WORK TASK =
Reply with the data below, repeated exactly in full.

AVAILABLE DATA =
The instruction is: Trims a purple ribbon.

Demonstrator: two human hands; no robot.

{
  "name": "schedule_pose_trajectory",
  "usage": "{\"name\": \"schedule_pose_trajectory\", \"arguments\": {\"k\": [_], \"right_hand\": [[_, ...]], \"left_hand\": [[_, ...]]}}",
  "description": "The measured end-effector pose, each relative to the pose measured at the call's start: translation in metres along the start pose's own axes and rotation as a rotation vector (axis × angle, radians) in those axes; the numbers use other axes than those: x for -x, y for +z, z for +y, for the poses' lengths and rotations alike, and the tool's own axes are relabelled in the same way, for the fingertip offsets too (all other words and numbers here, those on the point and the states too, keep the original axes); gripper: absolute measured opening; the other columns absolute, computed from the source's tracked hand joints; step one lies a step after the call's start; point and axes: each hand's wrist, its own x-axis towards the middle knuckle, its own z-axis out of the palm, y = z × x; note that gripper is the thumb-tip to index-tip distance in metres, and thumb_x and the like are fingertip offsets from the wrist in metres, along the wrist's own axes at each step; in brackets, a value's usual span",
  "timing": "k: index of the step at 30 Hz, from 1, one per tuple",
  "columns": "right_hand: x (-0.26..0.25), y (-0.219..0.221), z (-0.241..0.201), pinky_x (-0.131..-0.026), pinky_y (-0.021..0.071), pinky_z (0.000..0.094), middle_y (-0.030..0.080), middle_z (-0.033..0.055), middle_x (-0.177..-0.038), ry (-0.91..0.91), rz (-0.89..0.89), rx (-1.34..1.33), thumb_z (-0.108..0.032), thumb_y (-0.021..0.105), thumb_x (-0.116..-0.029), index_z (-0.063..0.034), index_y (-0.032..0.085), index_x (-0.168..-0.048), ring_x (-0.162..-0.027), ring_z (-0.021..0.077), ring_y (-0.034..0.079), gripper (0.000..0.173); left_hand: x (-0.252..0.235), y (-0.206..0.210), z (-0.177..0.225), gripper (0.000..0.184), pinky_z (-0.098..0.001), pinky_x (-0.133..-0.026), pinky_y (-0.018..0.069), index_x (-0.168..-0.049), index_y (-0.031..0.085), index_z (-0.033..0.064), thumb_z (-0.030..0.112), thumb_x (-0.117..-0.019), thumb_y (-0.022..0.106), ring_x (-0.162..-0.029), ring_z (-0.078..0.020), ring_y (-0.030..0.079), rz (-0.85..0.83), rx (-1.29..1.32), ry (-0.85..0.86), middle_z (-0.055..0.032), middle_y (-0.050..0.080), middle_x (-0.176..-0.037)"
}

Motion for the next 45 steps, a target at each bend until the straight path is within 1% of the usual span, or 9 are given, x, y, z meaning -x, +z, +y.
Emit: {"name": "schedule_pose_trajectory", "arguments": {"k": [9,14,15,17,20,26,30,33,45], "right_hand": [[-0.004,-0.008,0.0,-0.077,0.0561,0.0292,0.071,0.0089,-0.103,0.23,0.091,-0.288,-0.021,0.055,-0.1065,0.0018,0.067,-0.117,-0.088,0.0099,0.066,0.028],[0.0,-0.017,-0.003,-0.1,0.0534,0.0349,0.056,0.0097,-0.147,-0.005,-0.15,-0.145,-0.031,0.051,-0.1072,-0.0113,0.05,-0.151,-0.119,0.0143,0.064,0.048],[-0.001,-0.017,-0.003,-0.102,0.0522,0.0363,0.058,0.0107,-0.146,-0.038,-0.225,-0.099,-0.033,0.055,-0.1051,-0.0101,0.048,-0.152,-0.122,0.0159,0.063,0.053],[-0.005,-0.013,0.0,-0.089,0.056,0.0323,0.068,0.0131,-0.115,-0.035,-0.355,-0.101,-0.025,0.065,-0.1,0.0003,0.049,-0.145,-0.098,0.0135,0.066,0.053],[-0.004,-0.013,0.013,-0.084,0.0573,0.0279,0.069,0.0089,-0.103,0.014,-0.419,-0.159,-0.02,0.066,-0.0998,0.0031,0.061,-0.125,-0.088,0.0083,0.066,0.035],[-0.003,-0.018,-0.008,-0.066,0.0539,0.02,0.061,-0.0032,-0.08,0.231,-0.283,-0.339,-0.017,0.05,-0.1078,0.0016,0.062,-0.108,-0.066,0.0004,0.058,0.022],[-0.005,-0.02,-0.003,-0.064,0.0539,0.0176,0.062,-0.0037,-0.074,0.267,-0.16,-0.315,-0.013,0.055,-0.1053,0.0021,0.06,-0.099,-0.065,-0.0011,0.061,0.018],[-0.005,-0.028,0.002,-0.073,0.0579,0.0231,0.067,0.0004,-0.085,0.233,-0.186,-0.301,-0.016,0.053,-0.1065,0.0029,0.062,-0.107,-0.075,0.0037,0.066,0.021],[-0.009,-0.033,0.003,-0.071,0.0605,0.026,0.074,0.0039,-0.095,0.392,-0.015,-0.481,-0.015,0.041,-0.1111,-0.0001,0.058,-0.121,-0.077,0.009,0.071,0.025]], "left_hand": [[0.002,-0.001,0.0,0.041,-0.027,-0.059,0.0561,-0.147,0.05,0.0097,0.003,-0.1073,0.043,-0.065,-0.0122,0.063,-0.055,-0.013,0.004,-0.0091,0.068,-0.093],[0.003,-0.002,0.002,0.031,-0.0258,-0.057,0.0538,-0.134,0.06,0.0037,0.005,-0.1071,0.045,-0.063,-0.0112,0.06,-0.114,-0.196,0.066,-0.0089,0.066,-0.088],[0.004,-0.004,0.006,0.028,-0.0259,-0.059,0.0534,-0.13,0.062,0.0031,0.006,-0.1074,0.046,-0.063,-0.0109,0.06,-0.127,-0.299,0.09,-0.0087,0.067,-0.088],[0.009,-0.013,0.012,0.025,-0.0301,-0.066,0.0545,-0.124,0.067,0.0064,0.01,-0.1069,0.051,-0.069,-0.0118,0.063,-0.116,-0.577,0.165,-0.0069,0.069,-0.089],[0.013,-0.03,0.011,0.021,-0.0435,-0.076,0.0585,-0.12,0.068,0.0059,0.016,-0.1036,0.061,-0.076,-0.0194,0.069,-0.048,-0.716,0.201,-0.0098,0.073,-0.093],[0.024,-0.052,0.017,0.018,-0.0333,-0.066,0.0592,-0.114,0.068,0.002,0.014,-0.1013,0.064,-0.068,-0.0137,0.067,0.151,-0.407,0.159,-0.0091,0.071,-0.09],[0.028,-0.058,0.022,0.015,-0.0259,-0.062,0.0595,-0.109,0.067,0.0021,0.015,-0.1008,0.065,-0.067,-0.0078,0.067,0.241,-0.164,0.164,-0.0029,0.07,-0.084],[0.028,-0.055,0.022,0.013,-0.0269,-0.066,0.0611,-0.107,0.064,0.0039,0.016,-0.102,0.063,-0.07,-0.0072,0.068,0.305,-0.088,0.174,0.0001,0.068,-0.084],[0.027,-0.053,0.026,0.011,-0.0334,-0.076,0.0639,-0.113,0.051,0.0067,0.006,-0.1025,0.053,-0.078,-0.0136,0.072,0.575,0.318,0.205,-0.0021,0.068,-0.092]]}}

REPLY TO THE TASK =
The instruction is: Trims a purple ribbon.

Demonstrator: two human hands; no robot.

{
  "name": "schedule_pose_trajectory",
  "usage": "{\"name\": \"schedule_pose_trajectory\", \"arguments\": {\"k\": [_], \"right_hand\": [[_, ...]], \"left_hand\": [[_, ...]]}}",
  "description": "The measured end-effector pose, each relative to the pose measured at the call's start: translation in metres along the start pose's own axes and rotation as a rotation vector (axis × angle, radians) in those axes; the numbers use other axes than those: x for -x, y for +z, z for +y, for the poses' lengths and rotations alike, and the tool's own axes are relabelled in the same way, for the fingertip offsets too (all other words and numbers here, those on the point and the states too, keep the original axes); gripper: absolute measured opening; the other columns absolute, computed from the source's tracked hand joints; step one lies a step after the call's start; point and axes: each hand's wrist, its own x-axis towards the middle knuckle, its own z-axis out of the palm, y = z × x; note that gripper is the thumb-tip to index-tip distance in metres, and thumb_x and the like are fingertip offsets from the wrist in metres, along the wrist's own axes at each step; in brackets, a value's usual span",
  "timing": "k: index of the step at 30 Hz, from 1, one per tuple",
  "columns": "right_hand: x (-0.26..0.25), y (-0.219..0.221), z (-0.241..0.201), pinky_x (-0.131..-0.026), pinky_y (-0.021..0.071), pinky_z (0.000..0.094), middle_y (-0.030..0.080), middle_z (-0.033..0.055), middle_x (-0.177..-0.038), ry (-0.91..0.91), rz (-0.89..0.89), rx (-1.34..1.33), thumb_z (-0.108..0.032), thumb_y (-0.021..0.105), thumb_x (-0.116..-0.029), index_z (-0.063..0.034), index_y (-0.032..0.085), index_x (-0.168..-0.048), ring_x (-0.162..-0.027), ring_z (-0.021..0.077), ring_y (-0.034..0.079), gripper (0.000..0.173); left_hand: x (-0.252..0.235), y (-0.206..0.210), z (-0.177..0.225), gripper (0.000..0.184), pinky_z (-0.098..0.001), pinky_x (-0.133..-0.026), pinky_y (-0.018..0.069), index_x (-0.168..-0.049), index_y (-0.031..0.085), index_z (-0.033..0.064), thumb_z (-0.030..0.112), thumb_x (-0.117..-0.019), thumb_y (-0.022..0.106), ring_x (-0.162..-0.029), ring_z (-0.078..0.020), ring_y (-0.030..0.079), rz (-0.85..0.83), rx (-1.29..1.32), ry (-0.85..0.86), middle_z (-0.055..0.032), middle_y (-0.050..0.080), middle_x (-0.176..-0.037)"
}

Motion for the next 45 steps, a target at each bend until the straight path is within 1% of the usual span, or 9 are given, x, y, z meaning -x, +z, +y.
Emit: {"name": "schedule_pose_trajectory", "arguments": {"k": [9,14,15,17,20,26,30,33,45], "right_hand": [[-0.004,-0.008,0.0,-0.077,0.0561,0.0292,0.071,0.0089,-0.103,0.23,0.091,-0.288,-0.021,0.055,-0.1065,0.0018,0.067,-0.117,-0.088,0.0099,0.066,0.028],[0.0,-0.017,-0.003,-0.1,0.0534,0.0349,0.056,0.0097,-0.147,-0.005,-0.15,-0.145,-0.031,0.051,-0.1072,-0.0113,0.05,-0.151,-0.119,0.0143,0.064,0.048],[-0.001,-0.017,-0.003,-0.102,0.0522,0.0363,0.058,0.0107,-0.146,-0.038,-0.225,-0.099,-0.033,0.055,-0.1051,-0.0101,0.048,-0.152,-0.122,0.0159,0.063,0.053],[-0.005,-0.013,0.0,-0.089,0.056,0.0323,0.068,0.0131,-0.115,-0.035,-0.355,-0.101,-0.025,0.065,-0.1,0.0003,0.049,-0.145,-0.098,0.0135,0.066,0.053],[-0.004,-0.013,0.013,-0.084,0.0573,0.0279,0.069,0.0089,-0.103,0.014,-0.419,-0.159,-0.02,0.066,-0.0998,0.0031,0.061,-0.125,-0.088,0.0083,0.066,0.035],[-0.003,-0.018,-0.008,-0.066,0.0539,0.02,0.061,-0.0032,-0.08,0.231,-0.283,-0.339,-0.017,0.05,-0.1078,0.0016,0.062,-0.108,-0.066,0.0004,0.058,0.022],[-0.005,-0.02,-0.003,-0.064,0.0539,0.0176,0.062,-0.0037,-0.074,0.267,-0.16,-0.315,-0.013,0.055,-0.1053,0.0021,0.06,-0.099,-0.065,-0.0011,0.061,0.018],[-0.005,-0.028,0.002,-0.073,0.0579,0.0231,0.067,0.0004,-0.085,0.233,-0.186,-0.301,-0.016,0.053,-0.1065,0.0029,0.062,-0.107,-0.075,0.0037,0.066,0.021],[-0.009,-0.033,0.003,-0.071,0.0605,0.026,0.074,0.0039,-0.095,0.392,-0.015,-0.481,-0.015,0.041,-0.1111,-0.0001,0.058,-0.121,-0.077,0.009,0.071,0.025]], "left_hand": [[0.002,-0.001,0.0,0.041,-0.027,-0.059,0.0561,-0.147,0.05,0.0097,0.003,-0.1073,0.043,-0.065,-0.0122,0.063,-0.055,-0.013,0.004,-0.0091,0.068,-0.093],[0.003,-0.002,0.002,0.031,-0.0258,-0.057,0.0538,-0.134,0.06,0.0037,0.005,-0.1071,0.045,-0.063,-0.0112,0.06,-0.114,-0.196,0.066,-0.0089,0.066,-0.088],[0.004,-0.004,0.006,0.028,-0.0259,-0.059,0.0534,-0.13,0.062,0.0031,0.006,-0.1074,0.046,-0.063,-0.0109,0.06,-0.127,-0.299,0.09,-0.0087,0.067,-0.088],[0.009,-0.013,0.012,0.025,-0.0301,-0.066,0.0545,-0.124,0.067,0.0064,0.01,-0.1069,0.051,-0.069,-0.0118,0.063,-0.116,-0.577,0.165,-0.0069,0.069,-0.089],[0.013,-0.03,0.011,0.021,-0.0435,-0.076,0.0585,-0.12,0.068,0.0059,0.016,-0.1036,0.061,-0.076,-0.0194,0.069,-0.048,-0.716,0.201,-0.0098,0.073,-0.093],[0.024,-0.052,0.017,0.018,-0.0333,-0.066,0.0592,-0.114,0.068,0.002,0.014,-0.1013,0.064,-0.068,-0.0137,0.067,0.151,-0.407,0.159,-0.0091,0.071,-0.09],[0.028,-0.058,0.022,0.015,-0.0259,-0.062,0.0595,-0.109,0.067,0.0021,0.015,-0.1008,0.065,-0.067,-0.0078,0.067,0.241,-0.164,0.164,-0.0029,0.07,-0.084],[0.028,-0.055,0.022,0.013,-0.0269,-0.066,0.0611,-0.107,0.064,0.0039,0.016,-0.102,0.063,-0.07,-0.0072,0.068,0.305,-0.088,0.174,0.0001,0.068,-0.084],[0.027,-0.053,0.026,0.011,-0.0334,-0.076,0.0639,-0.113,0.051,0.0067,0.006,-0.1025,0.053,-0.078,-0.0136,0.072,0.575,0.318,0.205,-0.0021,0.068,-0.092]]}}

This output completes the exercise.